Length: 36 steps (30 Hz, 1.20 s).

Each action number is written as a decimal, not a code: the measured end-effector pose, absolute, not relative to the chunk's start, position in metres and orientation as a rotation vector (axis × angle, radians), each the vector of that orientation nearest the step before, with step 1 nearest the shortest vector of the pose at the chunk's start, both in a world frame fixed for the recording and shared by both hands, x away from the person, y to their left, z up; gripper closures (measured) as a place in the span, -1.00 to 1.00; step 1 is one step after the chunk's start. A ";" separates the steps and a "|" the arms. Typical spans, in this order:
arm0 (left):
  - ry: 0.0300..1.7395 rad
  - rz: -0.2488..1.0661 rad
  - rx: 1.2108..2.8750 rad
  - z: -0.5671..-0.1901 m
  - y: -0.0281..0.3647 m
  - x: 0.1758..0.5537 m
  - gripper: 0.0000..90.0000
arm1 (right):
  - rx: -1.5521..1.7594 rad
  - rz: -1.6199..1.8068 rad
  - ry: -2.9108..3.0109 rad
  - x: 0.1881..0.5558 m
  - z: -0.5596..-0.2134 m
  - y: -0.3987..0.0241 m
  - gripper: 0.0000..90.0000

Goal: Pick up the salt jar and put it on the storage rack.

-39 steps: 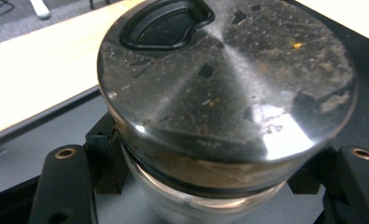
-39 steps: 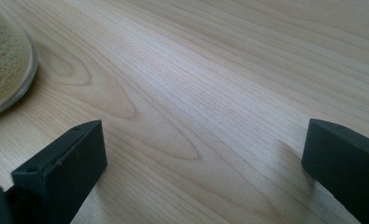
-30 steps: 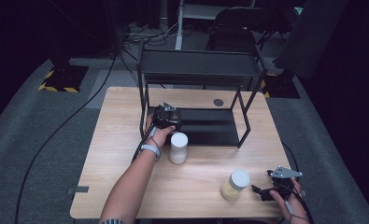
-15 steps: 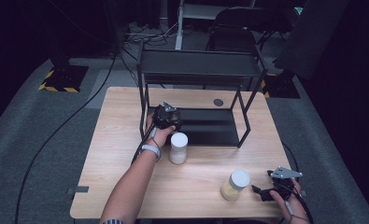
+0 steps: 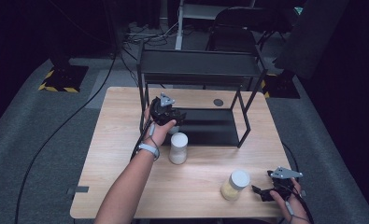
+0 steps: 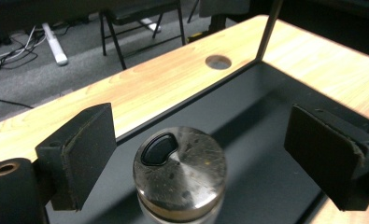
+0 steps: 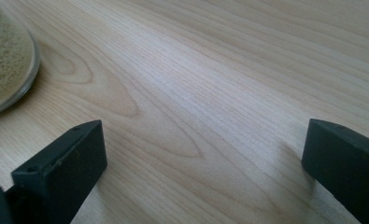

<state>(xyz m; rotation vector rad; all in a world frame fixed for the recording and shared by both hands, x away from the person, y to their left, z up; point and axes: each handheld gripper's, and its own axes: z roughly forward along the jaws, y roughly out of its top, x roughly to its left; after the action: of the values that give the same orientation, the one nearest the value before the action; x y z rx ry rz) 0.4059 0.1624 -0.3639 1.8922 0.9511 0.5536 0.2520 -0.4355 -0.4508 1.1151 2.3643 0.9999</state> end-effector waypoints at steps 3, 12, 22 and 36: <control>0.951 0.560 1.896 -0.356 0.168 0.397 -0.77 | 1.115 1.000 2.364 0.252 -0.451 -0.435 -1.00; 0.970 0.605 1.907 -0.335 0.199 0.365 -0.79 | 1.108 1.003 2.369 0.253 -0.451 -0.437 -0.99; 0.987 0.624 1.911 -0.327 0.235 0.330 -0.79 | 1.108 1.003 2.369 0.253 -0.451 -0.437 -0.99; 0.999 0.623 1.910 -0.337 0.270 0.288 -0.80 | 1.108 1.003 2.369 0.253 -0.451 -0.437 -0.99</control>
<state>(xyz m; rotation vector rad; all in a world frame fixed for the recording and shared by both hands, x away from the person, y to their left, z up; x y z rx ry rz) 0.2882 0.2699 -0.3370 1.9099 0.9994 0.6233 0.2527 -0.4365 -0.4510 1.1084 2.3689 1.0034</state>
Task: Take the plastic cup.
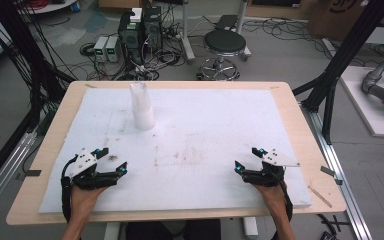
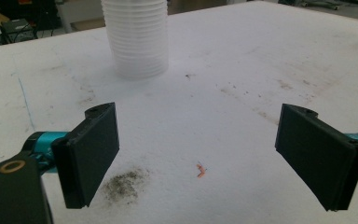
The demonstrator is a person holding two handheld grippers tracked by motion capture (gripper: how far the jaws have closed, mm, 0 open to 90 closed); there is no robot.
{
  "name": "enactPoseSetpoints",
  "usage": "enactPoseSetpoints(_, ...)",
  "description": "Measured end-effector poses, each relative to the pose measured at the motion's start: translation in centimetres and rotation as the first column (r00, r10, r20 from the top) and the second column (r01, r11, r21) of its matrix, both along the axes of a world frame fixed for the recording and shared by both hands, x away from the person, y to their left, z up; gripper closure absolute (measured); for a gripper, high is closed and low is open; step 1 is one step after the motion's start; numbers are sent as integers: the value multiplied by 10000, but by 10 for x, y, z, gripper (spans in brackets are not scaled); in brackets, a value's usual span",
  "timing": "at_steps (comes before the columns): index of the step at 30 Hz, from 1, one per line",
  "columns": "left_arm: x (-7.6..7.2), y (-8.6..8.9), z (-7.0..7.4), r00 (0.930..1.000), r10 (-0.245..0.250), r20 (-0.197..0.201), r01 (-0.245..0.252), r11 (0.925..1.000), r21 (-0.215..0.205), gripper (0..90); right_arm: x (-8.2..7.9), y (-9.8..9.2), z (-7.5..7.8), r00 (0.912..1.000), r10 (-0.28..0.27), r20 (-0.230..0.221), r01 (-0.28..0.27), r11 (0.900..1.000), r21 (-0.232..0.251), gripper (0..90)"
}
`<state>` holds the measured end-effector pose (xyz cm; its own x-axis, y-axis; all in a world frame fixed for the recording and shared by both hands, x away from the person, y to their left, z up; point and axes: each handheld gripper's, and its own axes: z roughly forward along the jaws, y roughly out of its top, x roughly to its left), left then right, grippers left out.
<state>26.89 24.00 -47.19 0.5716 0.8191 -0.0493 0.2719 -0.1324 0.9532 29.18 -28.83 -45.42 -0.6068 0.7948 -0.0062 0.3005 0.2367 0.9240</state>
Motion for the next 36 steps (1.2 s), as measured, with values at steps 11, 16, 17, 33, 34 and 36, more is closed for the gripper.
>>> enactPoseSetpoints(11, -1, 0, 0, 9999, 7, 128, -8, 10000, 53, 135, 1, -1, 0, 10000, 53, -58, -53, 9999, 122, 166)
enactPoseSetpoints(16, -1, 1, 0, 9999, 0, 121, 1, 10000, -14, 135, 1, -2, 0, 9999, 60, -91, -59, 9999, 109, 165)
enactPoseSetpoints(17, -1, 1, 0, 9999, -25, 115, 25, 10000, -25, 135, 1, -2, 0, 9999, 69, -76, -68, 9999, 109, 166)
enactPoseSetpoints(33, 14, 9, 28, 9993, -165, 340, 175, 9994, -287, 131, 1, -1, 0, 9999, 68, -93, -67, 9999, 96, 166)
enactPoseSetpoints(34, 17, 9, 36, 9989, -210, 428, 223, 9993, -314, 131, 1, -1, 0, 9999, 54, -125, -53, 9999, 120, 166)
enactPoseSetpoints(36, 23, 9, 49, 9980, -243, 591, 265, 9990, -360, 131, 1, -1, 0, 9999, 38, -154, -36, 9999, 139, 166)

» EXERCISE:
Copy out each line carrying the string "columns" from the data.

» OUTPUT OF THE EXERCISE:
  "timing": "at_steps (comes before the columns): index of the step at 30 Hz, from 1, one per line",
  "columns": "left_arm: x (-7.6..7.2), y (-8.6..8.9), z (-7.0..7.4), r00 (0.930..1.000), r10 (-0.245..0.250), r20 (-0.197..0.201), r01 (-0.245..0.252), r11 (0.925..1.000), r21 (-0.215..0.205), gripper (0..90); right_arm: x (-8.2..7.9), y (-9.8..9.2), z (-7.5..7.8), r00 (0.912..1.000), r10 (-0.28..0.27), r20 (-0.230..0.221), r01 (-0.28..0.27), r11 (0.900..1.000), r21 (-0.232..0.251), gripper (0..90)"

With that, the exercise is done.